**What is expected:** Copy out each line of the material exactly. Pictures do not belong in the copy.

**Information shown:**
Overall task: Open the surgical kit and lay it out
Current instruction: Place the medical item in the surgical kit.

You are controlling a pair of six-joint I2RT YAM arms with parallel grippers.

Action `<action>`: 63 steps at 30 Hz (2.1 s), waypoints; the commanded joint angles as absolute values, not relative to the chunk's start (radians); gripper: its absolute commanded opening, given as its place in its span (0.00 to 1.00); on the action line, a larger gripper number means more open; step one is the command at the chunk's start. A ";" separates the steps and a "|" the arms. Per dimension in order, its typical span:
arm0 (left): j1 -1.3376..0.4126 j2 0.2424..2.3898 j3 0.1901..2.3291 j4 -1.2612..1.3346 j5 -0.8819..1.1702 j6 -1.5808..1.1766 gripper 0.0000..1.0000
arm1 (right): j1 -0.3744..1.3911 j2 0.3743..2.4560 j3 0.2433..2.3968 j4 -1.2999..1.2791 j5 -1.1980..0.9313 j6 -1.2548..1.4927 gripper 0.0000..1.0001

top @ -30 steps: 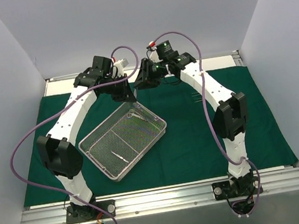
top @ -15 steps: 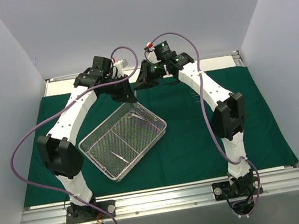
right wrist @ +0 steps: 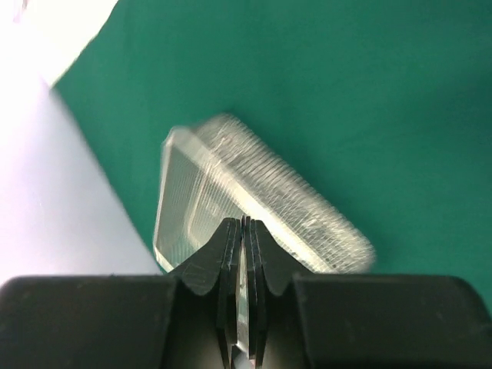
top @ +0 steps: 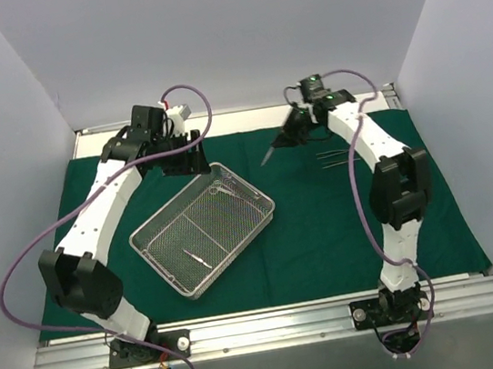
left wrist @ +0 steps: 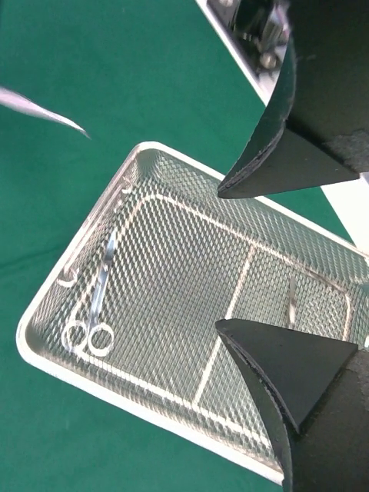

**Output below:**
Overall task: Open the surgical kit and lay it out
Current instruction: Place the medical item in the surgical kit.

You are controlling a pair of six-joint I2RT YAM arms with parallel grippers.

Action `<action>`: 63 steps at 30 Hz (2.1 s), waypoints; the commanded joint angles as absolute values, not relative to the chunk's start (radians); gripper: its absolute commanded opening, given as its place in its span (0.00 to 1.00); on the action line, a larger gripper number means more open; step one is the command at the chunk's start. A ";" separates the steps and a "|" the arms. Per dimension in order, its typical span:
arm0 (left): j1 -1.3376..0.4126 j2 0.2424..2.3898 j3 0.1901..2.3291 j4 -1.2612..1.3346 j5 -0.8819..1.1702 j6 -1.5808..1.1766 gripper 0.0000..1.0000
arm1 (right): j1 -0.3744..1.3911 j2 0.3743..2.4560 j3 0.2433..2.3968 j4 -1.2999..1.2791 j5 -1.1980..0.9313 j6 -1.2548..1.4927 gripper 0.0000..1.0001

top @ -30 steps: 
top @ -15 steps: 
right wrist @ +0 steps: 
top @ +0 steps: 
left wrist @ +0 steps: 

What this exercise asked for has been supplied.